Exclusive Interview: Dethklok's Skwisgaar Skwigelf Makes Fake Boobs Explode
I has a simultaneous hands massage by Buddhist monks (ladies of course, yes de only two in existensk--and yes dey ams hot). Dens I does some deep knee bends, and dens I drinks some Fives Hours Energies drinks, dens I looks in de mirror and sucks in my cheeks and makes faces for about 20 minutes, and dens I puts ice in my underpants (soz dat I can keeps focused on de jobs at hands), and dens I warms ups with my Gibsons Thunderhorse fors abouts 40 minutes. Bings. Bongs. Booms. Showstimes.
How do you feel about the fact that the original Dethklok guitarist, Magnus Hammersmith, showed up at the funeral of Roy Cornickelson [late president of Dethklok's record label]?
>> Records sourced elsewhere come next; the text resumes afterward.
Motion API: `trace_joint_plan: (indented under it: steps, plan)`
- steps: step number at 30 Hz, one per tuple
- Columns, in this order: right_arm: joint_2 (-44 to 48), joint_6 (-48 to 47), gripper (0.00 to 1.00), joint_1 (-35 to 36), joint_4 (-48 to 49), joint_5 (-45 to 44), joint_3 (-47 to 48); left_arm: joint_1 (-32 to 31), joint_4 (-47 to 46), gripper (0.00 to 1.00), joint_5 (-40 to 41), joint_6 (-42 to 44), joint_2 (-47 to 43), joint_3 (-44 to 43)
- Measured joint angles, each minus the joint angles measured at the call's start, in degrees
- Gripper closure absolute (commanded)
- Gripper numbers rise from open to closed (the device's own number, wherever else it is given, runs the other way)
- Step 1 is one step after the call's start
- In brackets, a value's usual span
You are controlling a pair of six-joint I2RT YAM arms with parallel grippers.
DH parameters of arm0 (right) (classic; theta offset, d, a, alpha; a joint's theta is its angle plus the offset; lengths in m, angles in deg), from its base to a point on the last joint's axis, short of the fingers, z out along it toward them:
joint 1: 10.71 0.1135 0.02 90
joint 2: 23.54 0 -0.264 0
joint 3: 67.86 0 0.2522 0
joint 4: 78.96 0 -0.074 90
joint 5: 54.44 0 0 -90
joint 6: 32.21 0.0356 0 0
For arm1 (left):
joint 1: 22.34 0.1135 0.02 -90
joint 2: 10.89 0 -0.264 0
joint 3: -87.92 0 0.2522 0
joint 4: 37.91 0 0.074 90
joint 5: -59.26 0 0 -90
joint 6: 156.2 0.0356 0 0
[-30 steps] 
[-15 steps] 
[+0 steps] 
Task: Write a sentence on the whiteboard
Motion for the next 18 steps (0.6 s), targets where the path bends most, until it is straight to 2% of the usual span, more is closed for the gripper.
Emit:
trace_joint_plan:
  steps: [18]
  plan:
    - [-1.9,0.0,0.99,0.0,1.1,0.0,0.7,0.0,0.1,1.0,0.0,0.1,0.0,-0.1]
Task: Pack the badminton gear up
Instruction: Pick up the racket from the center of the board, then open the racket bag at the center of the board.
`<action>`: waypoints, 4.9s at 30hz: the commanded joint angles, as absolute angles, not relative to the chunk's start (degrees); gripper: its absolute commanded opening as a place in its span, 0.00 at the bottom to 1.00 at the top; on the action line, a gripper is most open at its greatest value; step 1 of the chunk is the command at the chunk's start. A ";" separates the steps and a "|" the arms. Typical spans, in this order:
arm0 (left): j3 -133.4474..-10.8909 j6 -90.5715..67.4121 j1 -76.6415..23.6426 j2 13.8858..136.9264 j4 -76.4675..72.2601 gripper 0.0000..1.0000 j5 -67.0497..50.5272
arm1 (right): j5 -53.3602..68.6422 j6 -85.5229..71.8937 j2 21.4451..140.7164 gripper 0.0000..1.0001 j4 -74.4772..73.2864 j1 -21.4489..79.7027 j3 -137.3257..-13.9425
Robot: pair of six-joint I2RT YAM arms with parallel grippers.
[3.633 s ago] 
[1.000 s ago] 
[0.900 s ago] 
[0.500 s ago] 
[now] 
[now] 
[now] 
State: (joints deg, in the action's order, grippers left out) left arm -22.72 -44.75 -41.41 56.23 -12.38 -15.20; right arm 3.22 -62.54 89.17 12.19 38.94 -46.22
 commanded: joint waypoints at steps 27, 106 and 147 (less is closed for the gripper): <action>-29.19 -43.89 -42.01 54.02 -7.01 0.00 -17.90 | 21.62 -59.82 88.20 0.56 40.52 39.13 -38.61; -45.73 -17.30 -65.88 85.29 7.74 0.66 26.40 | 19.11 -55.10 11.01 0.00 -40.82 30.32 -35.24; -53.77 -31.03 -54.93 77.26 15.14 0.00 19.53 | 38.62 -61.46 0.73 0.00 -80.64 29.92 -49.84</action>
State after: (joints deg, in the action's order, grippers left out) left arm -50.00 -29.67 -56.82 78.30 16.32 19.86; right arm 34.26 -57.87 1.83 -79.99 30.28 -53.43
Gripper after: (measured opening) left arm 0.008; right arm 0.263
I has very littles to sez abouts hims. I don't wants to gives him de press. But stupid Tokis surrounds himselves with de woirsts of de woirsts.
Speaking of which, if you could do anything you wanted to Dr. Rockzo, with no consequences at all, what would you do to him?
I just feels bad for dat fucks upseds clowns. I would want to just helps him to be a less confused idiots jacks-offs. But rights before dats I'd likes to sticks his tongues in a wet opens outlet and films it. I thinks dats would goes virals.